Electricity was distributed from the a building in the north-west corner of Kensington Court, just by the passage way to Kensington High Street. There’s a blue plaque on the wall of No 46 to the pioneering engineer who supplied it – Colonel Crompton. The Colonel had his home and workshops here. It is reputedly the first steel framed house in Britain. Just behind it he had already built a generating station which provided electric power to the new houses in Kensington Court – a pioneering achievement that put this middle class community at the cutting edge of urban technology.
Colonel Rookes Evelyn Bell Crompton, to give him his full name, was a remarkable man, though little known these days. He was one of Britain’s most distinguished electrical engineers, an inventor and a pioneer of electric lighting and the public supply of electricity. Among his early achievements were installing electric lights in Windsor Castle, King’s Cross Station and the Vienna State Opera House. But his connection with Kensington Court is equally historic. In the building now occupied by Warner’s Music in Kensington Court Passageway, Crompton built one of the first ever power stations to supply electricity to the public - in this case, to the newly built houses in Kensington Court. Seven steam engines coupled to Crompton dynamos supplied power from an underground turbine room. So successful was the system that his company went on to install similar ones all over the world. However it wasn’t without its dangers. Crompton lived next door to his power station at no 46, the big building on the corner of Kensington Court. In 1895 a fire broke out in the power station and he took an active part fighting the blaze and preventing it reaching the fuel oil stored there. At one stage he had to man-handle fire hoses through his front door, across the floors of his house and out the back windows, which faced the rear of the power station. He received several electric shocks and burns from a flooded battery bank. Not bad for a 50 year old! He went on to invent the first electric toaster and the world’s first widely-sold electric oven. He died in 1940, aged 95.

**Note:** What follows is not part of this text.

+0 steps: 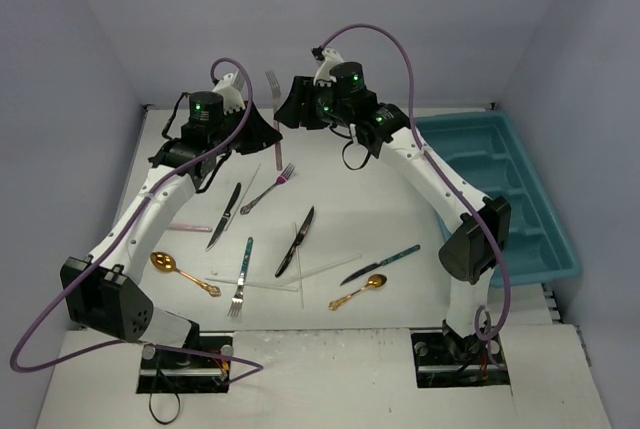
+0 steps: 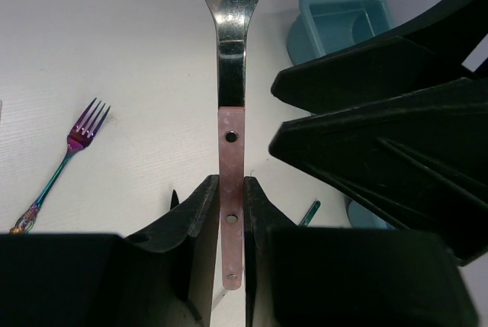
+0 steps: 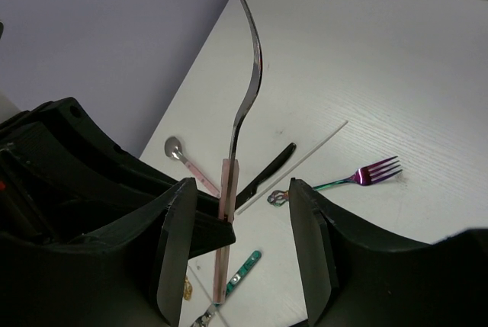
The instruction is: Sort the eating utensils into containers
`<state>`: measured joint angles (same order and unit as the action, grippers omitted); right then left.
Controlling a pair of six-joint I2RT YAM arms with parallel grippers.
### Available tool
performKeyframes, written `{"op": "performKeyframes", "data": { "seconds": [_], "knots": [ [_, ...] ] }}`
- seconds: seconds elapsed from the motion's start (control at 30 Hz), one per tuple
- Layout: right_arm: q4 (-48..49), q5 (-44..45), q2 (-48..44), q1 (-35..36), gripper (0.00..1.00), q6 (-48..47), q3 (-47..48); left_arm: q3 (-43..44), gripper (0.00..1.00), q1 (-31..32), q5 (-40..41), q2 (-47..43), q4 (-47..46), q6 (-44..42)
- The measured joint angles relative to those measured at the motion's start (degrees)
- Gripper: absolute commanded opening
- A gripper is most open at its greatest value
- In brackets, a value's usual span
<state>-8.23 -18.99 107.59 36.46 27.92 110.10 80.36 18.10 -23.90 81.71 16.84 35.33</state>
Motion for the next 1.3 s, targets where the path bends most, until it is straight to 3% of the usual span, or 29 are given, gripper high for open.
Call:
{"op": "performKeyframes", "data": {
  "seconds": [0.23,0.37,0.47,0.5,0.53,0.57,0.63,0.73,0.93,1.1,1.3],
  "knots": [
    [0.3,-0.5,1.9,0.0,0.42,0.6,0.6,0.0,0.00,0.9,0.0,-0.1,0.0,-0.1],
    [0.4,-0.9,2.1,0.1,0.25,0.7,0.6,0.0,0.00,1.5,0.0,-0.1,0.0,-0.2],
    [0.8,-1.1,2.1,0.1,0.04,0.7,0.7,0.0,0.00,1.8,0.0,-0.1,0.0,-0.3],
    [0.9,-1.3,2.1,0.2,0.00,0.7,0.7,0.0,0.04,1.8,0.0,-0.1,0.0,-0.3],
    [1.0,-1.5,2.1,0.2,0.00,0.7,0.7,0.0,0.14,1.8,0.0,-0.1,0.0,-0.3],
    [1.1,-1.6,2.1,0.3,0.00,0.6,0.7,0.0,0.26,1.8,0.0,-0.1,0.0,-0.4],
    [1.3,-1.6,2.1,0.3,0.00,0.2,0.7,0.0,0.63,1.8,-0.3,-0.2,-0.1,-0.6],
    [1.2,-1.9,2.1,0.3,0.00,-1.2,0.7,0.0,0.88,1.8,-0.4,-0.3,-0.2,-0.8],
    [1.1,-2.8,2.1,-2.9,0.00,-6.2,0.7,0.0,0.89,1.4,-0.2,-1.3,1.2,-2.9],
    [1.1,-4.0,1.1,-12.6,0.00,-22.7,-0.7,-1.5,0.89,-3.4,-2.0,-5.3,1.2,-4.3],
    [1.3,-3.7,-5.5,-24.5,0.00,-60.2,-12.0,-5.1,0.89,-11.4,-3.6,-9.5,0.9,-6.0]
  ]
}}
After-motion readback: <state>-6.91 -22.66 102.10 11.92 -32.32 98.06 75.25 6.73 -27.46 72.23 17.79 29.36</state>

In the South east corner of Kensington Court is a plain brick 4 storied building, quite unlike the more ornate flats that surround it. Even curiouser, on it is a sign saying 'The Old Pump House'. It is witness to the other pioneering innovation that marked the creation of Kensington Court.
In the 1880s there was a new source of power throughout Central London – water power, provided by the London Hydraulic Power Company. It was supplied at a pressure of 700lb per through a network of underground pipes (180 miles of them at their peak) to power machinery and lifts in factories, hotels and offices. In 1884, Kensington Court’s developer, Jonathan Carr, decided to give the houses he was building an added attraction – hydraulically-powered service lifts in place of back stairs. So he persuaded the London Hydraulic Power Co to build a pumping station specifically for Kensington Court, independent of its main supply. This is the Old Pump House and explains why the building looks so different. Originally it did not have any windows, as it housed pumping engines, boilers and a giant accumulator in its tower. From here, water at 400-450 lbs per sq. in. was supplied to the houses through a system of pipes along the large subways that Carr had also built under the roads of Kensington Court. It was a striking innovation and the first time in Britain that this kind of hydraulic system was used to power domestic houses. But it appears not to have been economic, because in 1892 the pumping plant was shut down and Kensington Court connected to the mains hydraulic supply. In 1928 some lifts were still working hydraulically – but no longer. The London Hydraulic Power Company finally closed in 1977. It sold its underground pipes to the UK’s first mobile phone operator, Mercury Communications, which in due course became Virgin Mobile. So now instead of bringing us hydraulic power, those pipes deliver cable television.